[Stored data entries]
================
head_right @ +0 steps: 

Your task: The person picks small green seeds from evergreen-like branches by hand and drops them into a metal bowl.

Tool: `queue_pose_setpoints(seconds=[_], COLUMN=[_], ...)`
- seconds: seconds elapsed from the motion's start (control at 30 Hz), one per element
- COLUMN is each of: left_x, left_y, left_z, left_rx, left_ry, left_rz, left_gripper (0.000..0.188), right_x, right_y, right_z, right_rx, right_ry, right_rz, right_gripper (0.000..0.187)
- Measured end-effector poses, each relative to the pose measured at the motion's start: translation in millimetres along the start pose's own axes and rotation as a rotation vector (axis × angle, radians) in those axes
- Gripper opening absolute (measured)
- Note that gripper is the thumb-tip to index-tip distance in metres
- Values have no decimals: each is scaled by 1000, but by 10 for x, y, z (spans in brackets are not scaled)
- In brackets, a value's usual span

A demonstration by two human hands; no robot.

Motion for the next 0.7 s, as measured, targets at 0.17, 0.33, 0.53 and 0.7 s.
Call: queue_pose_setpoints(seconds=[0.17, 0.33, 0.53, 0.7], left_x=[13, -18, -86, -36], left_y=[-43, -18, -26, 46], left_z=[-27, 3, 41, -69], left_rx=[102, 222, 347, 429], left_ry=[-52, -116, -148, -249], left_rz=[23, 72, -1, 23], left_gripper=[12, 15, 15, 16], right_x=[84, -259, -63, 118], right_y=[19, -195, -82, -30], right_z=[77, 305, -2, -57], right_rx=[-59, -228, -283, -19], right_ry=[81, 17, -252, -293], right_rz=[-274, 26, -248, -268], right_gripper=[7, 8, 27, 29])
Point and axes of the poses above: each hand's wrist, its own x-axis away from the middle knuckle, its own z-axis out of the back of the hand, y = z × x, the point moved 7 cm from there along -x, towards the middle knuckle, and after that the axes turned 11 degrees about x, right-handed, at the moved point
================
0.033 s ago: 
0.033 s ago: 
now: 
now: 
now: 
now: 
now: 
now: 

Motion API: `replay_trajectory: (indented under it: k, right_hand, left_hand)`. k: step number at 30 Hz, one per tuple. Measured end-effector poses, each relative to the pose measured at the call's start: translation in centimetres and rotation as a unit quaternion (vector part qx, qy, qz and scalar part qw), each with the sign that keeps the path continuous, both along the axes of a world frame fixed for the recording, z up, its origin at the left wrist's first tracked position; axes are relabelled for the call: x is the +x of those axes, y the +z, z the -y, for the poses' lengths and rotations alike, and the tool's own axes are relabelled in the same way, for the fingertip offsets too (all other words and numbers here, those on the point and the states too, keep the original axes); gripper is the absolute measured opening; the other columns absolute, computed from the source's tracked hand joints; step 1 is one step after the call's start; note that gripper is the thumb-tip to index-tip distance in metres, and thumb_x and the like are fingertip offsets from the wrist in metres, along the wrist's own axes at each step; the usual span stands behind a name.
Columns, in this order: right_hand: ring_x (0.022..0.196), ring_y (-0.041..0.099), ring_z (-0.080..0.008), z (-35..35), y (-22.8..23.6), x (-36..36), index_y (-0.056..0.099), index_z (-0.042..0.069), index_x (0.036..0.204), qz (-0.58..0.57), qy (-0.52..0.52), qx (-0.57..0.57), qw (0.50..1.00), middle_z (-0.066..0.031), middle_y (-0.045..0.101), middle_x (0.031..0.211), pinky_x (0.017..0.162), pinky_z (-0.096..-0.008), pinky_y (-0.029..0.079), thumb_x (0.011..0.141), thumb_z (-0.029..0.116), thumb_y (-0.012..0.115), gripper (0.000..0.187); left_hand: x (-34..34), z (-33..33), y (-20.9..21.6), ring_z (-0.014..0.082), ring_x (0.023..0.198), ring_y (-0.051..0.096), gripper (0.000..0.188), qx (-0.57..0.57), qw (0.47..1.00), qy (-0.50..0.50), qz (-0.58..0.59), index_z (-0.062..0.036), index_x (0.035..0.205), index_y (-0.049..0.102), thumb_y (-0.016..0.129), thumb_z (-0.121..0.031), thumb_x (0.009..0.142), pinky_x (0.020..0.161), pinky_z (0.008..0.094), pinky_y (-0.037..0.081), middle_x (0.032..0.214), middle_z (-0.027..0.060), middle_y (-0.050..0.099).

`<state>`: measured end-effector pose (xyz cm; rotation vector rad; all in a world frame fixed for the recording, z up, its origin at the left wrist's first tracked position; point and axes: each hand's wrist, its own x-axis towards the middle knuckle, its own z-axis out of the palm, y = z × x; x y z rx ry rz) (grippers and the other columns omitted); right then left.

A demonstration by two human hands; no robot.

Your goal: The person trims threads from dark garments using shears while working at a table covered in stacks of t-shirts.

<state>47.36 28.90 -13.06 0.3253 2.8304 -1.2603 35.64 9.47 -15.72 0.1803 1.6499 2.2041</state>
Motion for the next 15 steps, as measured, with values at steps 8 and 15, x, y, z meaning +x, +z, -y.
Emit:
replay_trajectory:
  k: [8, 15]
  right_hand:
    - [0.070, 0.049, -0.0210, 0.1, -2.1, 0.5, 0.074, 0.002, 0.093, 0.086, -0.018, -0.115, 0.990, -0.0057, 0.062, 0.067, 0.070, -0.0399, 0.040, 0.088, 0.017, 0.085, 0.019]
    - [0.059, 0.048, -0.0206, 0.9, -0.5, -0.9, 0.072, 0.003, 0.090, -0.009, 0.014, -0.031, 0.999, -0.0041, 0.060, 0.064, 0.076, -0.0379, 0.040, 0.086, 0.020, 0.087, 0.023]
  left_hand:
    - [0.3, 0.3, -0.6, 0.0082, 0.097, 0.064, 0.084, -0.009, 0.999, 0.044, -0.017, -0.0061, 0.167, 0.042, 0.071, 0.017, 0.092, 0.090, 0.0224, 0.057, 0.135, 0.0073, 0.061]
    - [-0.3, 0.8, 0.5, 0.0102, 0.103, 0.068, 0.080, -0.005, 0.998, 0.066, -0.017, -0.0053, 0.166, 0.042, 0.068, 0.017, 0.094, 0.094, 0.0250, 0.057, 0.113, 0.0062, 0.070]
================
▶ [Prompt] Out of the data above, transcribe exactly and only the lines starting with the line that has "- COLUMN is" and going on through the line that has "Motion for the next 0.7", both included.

▶ [Solution for this problem]
- COLUMN is each of: left_x, left_y, left_z, left_rx, left_ry, left_rz, left_gripper (0.000..0.188), right_x, right_y, right_z, right_rx, right_ry, right_rz, right_gripper (0.000..0.187)
- Measured end-effector poses, each relative to the pose measured at the motion's start: translation in millimetres along the start pose's own axes and rotation as a rotation vector (axis × angle, radians) in those axes
- Gripper opening absolute (measured)
- Note that gripper is the thumb-tip to index-tip distance in metres
- Values have no decimals: each is scaled by 1000, but by 10 for x, y, z (spans in brackets are not scaled)
- In brackets, a value's usual span

A demonstration by two human hands; no robot.

Motion for the next 0.7 s, as measured, targets at 0.17, 0.33, 0.53 and 0.7 s.

The required output is complete.